Gyms with spa facilities — often called health clubs — offer significantly more than a weights room and a row of treadmills. Think heated pools, steam rooms, saunas, plunge pools, and sometimes full treatment rooms and relaxation lounges. They’re less about banging out quick sessions and more about building a lifestyle around movement and recovery.

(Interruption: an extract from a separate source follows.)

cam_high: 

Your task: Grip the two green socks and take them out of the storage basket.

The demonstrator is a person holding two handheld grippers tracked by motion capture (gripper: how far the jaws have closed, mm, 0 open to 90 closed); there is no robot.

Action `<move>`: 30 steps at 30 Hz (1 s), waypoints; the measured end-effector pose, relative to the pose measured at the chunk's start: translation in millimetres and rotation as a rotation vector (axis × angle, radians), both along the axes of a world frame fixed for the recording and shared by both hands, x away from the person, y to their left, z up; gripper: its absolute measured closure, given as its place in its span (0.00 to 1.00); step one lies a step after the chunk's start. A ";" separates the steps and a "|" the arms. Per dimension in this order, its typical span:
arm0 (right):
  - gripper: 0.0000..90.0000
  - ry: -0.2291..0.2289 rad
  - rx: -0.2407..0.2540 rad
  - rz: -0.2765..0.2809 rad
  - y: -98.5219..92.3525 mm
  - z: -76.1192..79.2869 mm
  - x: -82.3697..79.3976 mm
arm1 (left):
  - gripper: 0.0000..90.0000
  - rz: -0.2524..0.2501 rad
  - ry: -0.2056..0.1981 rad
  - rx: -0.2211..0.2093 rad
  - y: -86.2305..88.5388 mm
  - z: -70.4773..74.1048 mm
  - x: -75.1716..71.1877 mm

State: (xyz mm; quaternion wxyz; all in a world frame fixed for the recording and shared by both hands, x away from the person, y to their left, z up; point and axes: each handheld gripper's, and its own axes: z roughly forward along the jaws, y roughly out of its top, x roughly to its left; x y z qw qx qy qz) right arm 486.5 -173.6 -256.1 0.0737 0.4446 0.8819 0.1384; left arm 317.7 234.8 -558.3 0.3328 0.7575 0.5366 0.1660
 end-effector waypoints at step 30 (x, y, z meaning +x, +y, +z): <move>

The catch? They’re not all created equal, and the price difference between a budget gym and a full-service health club can be significant. This guide breaks down what to look for, which UK chains deliver, what it actually costs, and how to find the right spa gym near you.
What Actually Makes a Gym a “Spa Gym”?
The term gets used loosely, so it helps to know what you’re comparing. A proper gym spa will typically include at least some of the following:
Core facilities:
- An indoor heated swimming pool (often 20–25 metres)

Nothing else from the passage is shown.